NP – Muitas. São quatro eleições completamente diferentes. A primeira foi heroica, em 1996. Agente deixou de ir ao segundo turno por 1%. Foi uma eleição muito tumultuada. Eram outros tempos de justiça eleitoral, mas começamos com 4% e fomos a 25%. Em 2000, foi também contra tudo e todos. Enfrentamos a máquina da prefeitura, dos governos estado e federal e mesmo assim tivemos 35% dos votos. 2004 foi uma grande chance que nós desperdiçou por uma conjuntura nacional que nos fragilizou, mas também por falta de visão da esquerda, porque se eu e Lídice tivéssemos saído na mesma chapa tínhamos ido para o segundo turno com chances de vitória. Poderíamos juntos ter ido com 35% dos votos, João Henrique com 39%, mas teríamos o apoio de Lula. E agora, em 2012 faltou 2% no segundo turno, a melhor performance do PT e o que teve um peso grande já na reta final foi a greve dos professores e da Polícia Militar. Bom, faltou voto, temos que reconhecer isso. Mas chegamos muito mais perto. É um sonho do PT governar Salvador. Há um sentimento de viver essa experiência. A lição que fica é que temos que consertar os erros que foram cometidos. Agora, a cada eleição, o meu compromisso com a cidade aumenta, meu carinho também. A cada eleição eu ando mais na cidade, assumo mais compromisso, ando mais com a população. Isso implica em uma relação que nunca vai mudar e nada vai me impedir de ser um político da cidade que se preocupa e tem um grande carinho. Digo de coração que eu espero que essa administração dê certo porque é para a cidade. Eu fico muito triste de ver Salvador na situação que ela se encontra. Eu viajo o mundo inteiro e vejo como as cidades são. Então eu vejo as belezas de Salvador, seu potencial, e se a cidade for bem cuidada será bom para todo mundo. Vou trabalhar para que a cidade tenha melhorias para que ela assuma esse potencial, de serviços, de ser uma cidade turística.

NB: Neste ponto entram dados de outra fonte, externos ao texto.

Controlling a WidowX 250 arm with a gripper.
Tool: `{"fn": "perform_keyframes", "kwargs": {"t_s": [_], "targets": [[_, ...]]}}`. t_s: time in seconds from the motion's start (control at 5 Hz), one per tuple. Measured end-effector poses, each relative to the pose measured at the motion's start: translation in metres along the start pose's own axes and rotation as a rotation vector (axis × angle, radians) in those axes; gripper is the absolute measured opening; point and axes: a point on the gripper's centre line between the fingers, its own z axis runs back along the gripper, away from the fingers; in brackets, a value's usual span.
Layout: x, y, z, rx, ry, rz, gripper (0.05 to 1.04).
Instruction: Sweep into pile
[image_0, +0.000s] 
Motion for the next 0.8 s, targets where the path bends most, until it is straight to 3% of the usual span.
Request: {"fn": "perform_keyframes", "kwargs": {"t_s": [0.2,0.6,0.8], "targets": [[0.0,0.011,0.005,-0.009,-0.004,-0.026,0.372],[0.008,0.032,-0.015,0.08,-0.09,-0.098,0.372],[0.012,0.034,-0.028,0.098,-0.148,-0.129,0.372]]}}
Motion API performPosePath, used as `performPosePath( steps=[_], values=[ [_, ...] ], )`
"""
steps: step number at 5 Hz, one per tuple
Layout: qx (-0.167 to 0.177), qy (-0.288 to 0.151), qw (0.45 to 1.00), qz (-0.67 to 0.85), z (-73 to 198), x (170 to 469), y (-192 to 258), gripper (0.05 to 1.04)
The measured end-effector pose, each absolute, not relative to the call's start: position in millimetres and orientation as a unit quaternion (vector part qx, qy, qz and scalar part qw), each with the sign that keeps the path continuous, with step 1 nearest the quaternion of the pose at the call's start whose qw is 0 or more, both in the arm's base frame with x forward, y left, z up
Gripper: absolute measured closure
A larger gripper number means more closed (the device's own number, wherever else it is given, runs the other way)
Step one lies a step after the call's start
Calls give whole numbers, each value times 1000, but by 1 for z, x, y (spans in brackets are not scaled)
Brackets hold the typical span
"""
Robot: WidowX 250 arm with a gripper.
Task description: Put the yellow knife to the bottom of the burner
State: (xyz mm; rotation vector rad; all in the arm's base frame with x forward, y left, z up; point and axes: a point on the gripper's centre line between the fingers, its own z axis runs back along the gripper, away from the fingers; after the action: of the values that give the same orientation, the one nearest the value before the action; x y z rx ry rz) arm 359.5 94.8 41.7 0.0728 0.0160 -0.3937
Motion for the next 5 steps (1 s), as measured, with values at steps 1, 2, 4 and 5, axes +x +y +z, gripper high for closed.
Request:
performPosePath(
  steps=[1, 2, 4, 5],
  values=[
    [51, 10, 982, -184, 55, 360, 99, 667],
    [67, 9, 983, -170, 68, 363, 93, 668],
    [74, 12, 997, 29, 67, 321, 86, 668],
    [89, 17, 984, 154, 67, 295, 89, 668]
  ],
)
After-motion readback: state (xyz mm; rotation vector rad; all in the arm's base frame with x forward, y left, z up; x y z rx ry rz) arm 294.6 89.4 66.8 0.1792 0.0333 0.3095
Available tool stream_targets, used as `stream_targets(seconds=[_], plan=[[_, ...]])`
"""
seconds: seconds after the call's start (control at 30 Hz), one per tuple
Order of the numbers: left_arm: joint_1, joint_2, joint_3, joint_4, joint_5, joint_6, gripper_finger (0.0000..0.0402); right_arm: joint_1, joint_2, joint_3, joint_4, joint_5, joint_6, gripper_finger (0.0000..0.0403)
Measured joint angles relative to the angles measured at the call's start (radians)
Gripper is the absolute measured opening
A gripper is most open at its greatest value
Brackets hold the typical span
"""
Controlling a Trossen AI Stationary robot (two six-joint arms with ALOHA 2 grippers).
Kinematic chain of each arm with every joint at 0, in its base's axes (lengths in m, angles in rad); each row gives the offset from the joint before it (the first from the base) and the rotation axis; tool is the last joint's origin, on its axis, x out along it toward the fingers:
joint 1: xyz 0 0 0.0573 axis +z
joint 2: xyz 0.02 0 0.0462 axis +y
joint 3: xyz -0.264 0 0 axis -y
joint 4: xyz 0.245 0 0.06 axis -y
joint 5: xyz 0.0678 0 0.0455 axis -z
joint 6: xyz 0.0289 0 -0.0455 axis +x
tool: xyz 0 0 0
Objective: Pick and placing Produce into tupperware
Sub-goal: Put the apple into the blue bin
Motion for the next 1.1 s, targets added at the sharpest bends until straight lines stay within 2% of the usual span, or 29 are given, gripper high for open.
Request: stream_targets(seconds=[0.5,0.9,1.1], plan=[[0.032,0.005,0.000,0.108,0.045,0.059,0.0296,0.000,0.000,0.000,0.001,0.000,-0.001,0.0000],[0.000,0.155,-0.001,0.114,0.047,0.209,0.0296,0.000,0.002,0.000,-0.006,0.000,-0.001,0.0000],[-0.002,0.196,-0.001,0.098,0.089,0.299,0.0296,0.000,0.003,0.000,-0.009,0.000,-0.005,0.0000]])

BNews – A gente pode imaginar Pelegrino no quinto round para prefeito?

NP – É muito difícil ter essa previsão agora. Vontade de ser prefeito tenho pois sou apaixonado por essa cidade. Toda vez que eu ando por Salvador percebo o carinho das pessoas e isso me deixa com mais vontade de fazer pela cidade e tenho trabalho muito. Qualquer candidato para a eleição é muito forte e não tenho duvida que ACM Neto seja um candidato forte, mas não me impediria de disputar. Mas ainda tem muita água para rolar até 2016. Meu empenho agora é a eleição em 2014 para o governo, ajudar a eleger o senador da nossa chapa e trabalhar para a minha reeleição e depois disso temos que analisar a conjuntura. Não está definido que serei, mas também não dá para dizer que não serei. Temos que avaliar com os partidos qual é a candidatura que tem melhor condições de disputar. Estou aberto para isso.